DATA >>
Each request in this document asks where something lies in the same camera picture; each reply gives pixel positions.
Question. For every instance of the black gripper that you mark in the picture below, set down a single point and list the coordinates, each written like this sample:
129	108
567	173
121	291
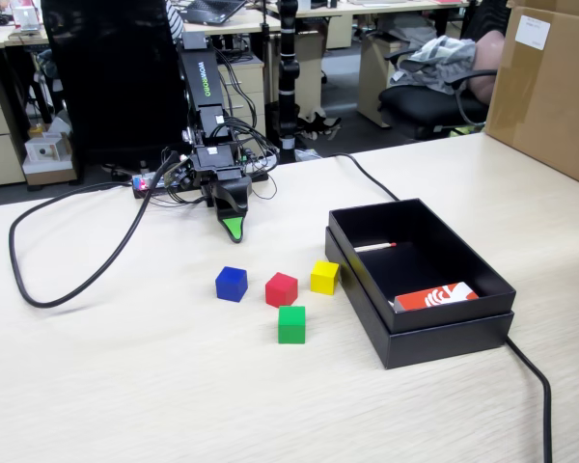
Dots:
214	161

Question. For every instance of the blue wooden cube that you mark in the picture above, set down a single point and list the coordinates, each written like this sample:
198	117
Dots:
231	284

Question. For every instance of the red wooden cube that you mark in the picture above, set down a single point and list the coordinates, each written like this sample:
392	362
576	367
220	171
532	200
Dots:
281	291

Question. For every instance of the yellow wooden cube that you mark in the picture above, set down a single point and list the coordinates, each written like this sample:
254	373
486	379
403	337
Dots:
324	278

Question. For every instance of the green wooden cube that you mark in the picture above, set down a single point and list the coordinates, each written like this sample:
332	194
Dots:
292	325

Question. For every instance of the orange and white card box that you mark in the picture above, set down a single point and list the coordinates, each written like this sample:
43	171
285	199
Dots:
434	296

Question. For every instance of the black open box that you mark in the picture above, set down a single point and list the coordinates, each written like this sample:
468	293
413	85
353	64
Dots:
444	345

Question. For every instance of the large brown cardboard box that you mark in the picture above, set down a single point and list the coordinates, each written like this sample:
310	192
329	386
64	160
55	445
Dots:
550	106

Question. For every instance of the controller board with red LED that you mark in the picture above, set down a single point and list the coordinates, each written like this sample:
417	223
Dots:
145	184

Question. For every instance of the dark shoes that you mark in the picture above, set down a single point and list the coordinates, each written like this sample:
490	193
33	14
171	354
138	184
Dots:
318	126

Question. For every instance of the beige drawer cabinet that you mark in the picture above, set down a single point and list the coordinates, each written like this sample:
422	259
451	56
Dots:
311	67
371	82
246	77
0	144

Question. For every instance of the white stick with red tip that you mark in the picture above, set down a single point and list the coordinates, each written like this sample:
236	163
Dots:
374	248

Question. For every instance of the black pole with white rings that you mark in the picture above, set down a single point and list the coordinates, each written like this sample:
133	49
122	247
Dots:
288	72

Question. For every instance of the large black office chair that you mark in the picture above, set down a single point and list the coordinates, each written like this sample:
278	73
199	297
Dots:
116	72

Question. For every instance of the person in striped shirt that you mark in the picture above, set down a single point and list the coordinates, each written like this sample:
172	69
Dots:
175	21

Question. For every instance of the small white carton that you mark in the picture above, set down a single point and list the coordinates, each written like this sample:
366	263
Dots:
43	152

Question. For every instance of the black laptop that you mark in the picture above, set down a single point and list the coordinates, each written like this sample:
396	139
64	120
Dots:
212	12

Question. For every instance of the black office chair with armrests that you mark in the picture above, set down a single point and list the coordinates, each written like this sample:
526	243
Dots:
415	103

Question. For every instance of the grey patterned clothes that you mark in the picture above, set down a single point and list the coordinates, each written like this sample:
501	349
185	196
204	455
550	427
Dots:
439	60

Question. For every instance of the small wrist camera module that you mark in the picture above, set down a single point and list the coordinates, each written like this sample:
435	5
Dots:
179	174

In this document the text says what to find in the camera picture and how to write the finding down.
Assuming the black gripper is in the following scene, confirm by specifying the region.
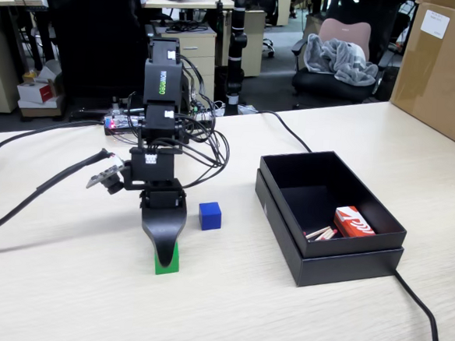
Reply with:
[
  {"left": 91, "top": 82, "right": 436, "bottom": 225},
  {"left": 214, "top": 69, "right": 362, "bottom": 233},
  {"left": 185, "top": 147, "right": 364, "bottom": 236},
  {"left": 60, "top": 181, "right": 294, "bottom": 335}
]
[{"left": 134, "top": 176, "right": 191, "bottom": 269}]

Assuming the green wooden cube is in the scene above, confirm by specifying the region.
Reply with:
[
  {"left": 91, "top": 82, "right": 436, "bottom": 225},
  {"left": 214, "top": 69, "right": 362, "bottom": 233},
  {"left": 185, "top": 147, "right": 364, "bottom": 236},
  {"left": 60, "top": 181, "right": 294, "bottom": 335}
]
[{"left": 153, "top": 238, "right": 183, "bottom": 277}]

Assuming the blue wooden cube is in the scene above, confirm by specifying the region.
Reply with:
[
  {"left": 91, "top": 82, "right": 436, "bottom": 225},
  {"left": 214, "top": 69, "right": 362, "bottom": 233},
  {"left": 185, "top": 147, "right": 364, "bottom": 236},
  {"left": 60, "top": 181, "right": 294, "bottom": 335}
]
[{"left": 197, "top": 201, "right": 224, "bottom": 233}]

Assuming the control board with red LED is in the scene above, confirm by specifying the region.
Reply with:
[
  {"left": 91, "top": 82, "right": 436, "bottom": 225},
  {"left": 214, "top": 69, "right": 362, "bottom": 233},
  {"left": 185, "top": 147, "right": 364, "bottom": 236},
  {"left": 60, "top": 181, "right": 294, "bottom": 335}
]
[{"left": 103, "top": 106, "right": 147, "bottom": 138}]

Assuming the red tipped wooden match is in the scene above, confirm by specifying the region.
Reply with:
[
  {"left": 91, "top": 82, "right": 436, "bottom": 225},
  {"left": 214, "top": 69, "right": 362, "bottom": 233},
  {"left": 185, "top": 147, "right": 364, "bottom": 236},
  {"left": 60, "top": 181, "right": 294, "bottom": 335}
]
[
  {"left": 303, "top": 223, "right": 332, "bottom": 239},
  {"left": 307, "top": 227, "right": 336, "bottom": 243},
  {"left": 315, "top": 229, "right": 340, "bottom": 244}
]

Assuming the beige drawer cabinet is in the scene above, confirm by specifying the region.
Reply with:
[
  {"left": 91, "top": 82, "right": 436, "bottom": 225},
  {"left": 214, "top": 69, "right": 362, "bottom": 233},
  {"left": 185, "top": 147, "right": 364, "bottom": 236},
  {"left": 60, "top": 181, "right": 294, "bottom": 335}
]
[{"left": 156, "top": 21, "right": 219, "bottom": 104}]

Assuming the black open box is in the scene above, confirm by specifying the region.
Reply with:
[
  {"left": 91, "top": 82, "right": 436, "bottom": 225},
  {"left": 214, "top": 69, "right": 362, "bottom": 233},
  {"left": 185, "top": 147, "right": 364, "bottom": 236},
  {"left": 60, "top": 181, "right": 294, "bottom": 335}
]
[{"left": 248, "top": 169, "right": 410, "bottom": 295}]

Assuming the open cardboard box with white box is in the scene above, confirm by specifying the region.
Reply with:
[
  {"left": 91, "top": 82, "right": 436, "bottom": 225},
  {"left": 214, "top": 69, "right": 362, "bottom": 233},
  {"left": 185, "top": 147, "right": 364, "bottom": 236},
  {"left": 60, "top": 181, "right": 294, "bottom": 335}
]
[{"left": 14, "top": 57, "right": 67, "bottom": 124}]

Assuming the red white matchbox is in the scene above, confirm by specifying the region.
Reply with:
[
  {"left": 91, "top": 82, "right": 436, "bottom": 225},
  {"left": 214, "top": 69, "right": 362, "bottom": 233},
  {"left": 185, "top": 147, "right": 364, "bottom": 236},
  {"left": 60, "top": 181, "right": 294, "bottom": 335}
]
[{"left": 331, "top": 204, "right": 378, "bottom": 240}]

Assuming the black cardboard box tray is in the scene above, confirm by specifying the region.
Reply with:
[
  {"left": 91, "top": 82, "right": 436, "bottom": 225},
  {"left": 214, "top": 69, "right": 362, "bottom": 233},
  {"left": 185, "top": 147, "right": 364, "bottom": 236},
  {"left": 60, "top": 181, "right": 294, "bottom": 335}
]
[{"left": 253, "top": 146, "right": 414, "bottom": 265}]

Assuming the black segmented pole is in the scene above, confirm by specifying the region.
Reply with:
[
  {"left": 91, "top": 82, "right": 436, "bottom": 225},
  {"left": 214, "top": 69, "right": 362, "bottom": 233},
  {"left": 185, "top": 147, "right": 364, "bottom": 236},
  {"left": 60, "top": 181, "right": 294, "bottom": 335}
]
[{"left": 222, "top": 0, "right": 251, "bottom": 117}]

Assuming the beige tall cabinet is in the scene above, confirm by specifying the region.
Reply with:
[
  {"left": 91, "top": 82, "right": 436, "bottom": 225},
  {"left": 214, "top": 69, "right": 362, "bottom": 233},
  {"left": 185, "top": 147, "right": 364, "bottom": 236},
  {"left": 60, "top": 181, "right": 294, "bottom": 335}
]
[{"left": 218, "top": 7, "right": 268, "bottom": 79}]

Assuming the black high back chair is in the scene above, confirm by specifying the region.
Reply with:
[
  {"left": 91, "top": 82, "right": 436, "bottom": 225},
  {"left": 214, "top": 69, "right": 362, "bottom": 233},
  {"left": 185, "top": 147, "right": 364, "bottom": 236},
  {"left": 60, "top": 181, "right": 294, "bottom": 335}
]
[{"left": 33, "top": 0, "right": 157, "bottom": 110}]

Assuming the grey blanket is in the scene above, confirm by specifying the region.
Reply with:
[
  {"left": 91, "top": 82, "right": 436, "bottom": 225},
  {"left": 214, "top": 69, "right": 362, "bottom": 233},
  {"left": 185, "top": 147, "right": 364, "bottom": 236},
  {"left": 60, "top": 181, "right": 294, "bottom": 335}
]
[{"left": 302, "top": 33, "right": 381, "bottom": 88}]

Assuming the office chair with grey cloth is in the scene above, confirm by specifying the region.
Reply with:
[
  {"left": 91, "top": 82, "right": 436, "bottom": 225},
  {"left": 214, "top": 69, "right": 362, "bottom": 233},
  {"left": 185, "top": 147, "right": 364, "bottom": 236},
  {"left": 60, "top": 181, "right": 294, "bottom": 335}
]
[{"left": 287, "top": 15, "right": 399, "bottom": 117}]

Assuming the large brown cardboard box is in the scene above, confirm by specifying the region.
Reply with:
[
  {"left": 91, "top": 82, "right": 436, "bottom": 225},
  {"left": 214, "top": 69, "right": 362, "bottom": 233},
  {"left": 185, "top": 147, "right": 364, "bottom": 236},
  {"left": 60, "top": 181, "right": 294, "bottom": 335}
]
[{"left": 384, "top": 0, "right": 455, "bottom": 154}]

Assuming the small wrist camera board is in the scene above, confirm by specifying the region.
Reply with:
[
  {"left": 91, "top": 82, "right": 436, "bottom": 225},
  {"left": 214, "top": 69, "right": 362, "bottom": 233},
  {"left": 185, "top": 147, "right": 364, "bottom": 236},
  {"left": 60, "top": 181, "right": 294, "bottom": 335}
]
[{"left": 84, "top": 159, "right": 129, "bottom": 197}]

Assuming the black servo wire bundle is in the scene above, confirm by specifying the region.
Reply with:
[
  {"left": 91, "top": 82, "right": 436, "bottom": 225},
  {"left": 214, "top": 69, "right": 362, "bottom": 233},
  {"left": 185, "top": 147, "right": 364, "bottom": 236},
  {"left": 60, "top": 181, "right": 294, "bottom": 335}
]
[{"left": 169, "top": 53, "right": 236, "bottom": 193}]

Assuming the black sheathed camera cable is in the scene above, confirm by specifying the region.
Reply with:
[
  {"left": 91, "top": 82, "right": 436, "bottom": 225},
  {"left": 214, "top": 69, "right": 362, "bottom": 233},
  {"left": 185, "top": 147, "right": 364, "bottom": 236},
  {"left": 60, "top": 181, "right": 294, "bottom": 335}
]
[{"left": 0, "top": 142, "right": 116, "bottom": 254}]

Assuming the thick black power cable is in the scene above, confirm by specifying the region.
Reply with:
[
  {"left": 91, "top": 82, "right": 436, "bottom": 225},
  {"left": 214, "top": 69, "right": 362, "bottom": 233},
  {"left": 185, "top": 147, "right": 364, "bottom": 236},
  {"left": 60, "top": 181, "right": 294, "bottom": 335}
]
[{"left": 245, "top": 109, "right": 455, "bottom": 341}]

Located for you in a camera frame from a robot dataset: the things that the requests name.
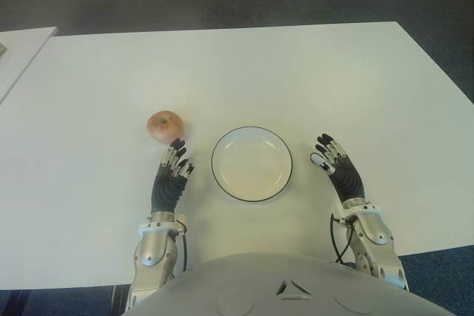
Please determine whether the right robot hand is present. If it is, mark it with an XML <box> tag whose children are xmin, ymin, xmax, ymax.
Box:
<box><xmin>309</xmin><ymin>132</ymin><xmax>367</xmax><ymax>203</ymax></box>

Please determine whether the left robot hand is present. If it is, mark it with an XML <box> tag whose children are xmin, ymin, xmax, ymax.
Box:
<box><xmin>150</xmin><ymin>138</ymin><xmax>196</xmax><ymax>215</ymax></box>

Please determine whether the reddish yellow apple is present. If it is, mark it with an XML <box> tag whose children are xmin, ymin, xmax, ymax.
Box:
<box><xmin>147</xmin><ymin>110</ymin><xmax>186</xmax><ymax>144</ymax></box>

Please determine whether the white plate with black rim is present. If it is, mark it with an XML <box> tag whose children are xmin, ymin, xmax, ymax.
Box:
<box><xmin>210</xmin><ymin>126</ymin><xmax>296</xmax><ymax>204</ymax></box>

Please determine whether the grey robot torso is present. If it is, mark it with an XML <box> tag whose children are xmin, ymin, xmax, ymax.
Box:
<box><xmin>121</xmin><ymin>252</ymin><xmax>474</xmax><ymax>316</ymax></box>

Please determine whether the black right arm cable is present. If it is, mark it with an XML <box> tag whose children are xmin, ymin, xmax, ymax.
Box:
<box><xmin>330</xmin><ymin>212</ymin><xmax>353</xmax><ymax>265</ymax></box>

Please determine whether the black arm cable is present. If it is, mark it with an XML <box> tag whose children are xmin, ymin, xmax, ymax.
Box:
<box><xmin>330</xmin><ymin>212</ymin><xmax>353</xmax><ymax>265</ymax></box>
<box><xmin>175</xmin><ymin>215</ymin><xmax>189</xmax><ymax>271</ymax></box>

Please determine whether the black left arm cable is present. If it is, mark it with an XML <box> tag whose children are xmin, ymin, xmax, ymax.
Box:
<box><xmin>175</xmin><ymin>215</ymin><xmax>189</xmax><ymax>271</ymax></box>

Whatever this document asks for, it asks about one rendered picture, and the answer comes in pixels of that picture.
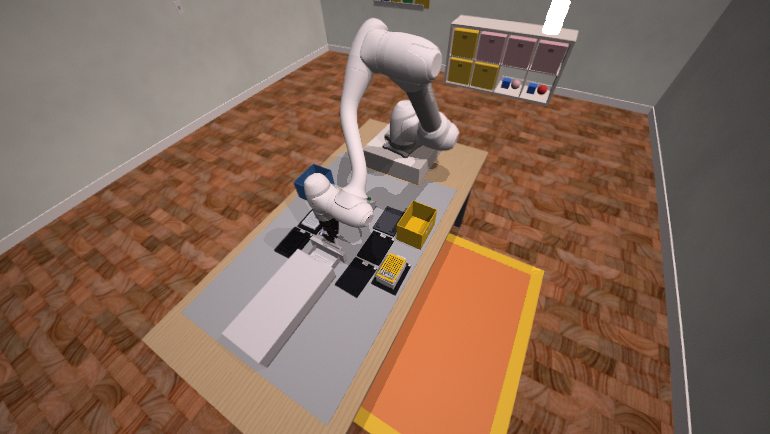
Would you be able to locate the blue open bin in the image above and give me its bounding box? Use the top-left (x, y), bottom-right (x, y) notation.
top-left (293, 164), bottom-right (335, 200)

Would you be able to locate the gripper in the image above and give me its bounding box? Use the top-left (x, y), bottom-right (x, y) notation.
top-left (319, 218), bottom-right (339, 245)

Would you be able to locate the black multi-well assay plate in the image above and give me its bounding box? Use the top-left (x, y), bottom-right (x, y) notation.
top-left (278, 229), bottom-right (308, 255)

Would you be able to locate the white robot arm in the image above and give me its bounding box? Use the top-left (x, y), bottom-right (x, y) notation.
top-left (304, 18), bottom-right (459, 228)

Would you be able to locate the yellow open-top bin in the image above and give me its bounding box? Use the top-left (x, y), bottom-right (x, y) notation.
top-left (397, 201), bottom-right (437, 250)

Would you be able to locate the grey bench mat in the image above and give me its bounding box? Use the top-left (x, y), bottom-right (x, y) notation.
top-left (181, 169), bottom-right (457, 426)

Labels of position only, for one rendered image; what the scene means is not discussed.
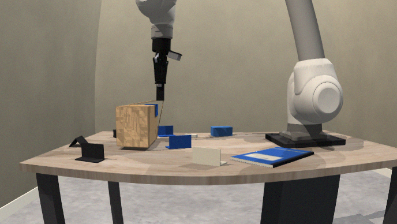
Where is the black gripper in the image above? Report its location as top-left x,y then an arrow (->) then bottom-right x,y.
152,38 -> 171,101

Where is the blue notebook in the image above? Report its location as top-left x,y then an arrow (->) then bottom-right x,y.
231,147 -> 314,168

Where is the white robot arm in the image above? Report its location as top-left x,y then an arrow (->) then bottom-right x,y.
136,0 -> 343,141

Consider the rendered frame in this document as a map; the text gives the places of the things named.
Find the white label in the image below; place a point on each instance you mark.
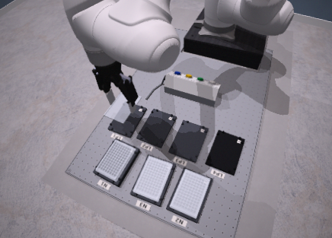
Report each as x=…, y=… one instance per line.
x=147, y=147
x=179, y=161
x=217, y=173
x=143, y=205
x=104, y=184
x=179, y=221
x=116, y=136

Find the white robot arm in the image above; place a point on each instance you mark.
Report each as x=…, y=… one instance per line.
x=139, y=34

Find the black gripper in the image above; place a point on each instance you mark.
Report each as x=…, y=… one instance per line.
x=105, y=74

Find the white button panel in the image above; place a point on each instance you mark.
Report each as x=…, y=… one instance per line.
x=189, y=87

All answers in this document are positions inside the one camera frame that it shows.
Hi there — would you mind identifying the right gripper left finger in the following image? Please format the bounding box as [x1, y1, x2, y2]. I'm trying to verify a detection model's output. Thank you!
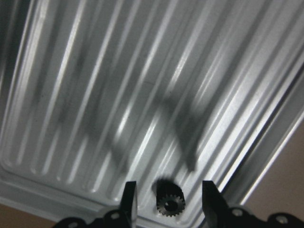
[120, 181, 138, 226]

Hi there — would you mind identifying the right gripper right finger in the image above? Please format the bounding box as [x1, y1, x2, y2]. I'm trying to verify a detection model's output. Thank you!
[202, 180, 228, 228]

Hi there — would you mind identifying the ribbed metal tray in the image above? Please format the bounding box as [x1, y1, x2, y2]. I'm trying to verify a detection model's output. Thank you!
[0, 0, 304, 228]

TASK DETAILS >>
Show me all lines in the records that contain "pole".

RESULT FOR THIS TASK >>
Question. For every instance of the black pole with white rings that you mark in the picture above, set down a single point and list the coordinates, each written like this sample:
Assuming the black segmented pole is in the scene above, confirm by specifying the region.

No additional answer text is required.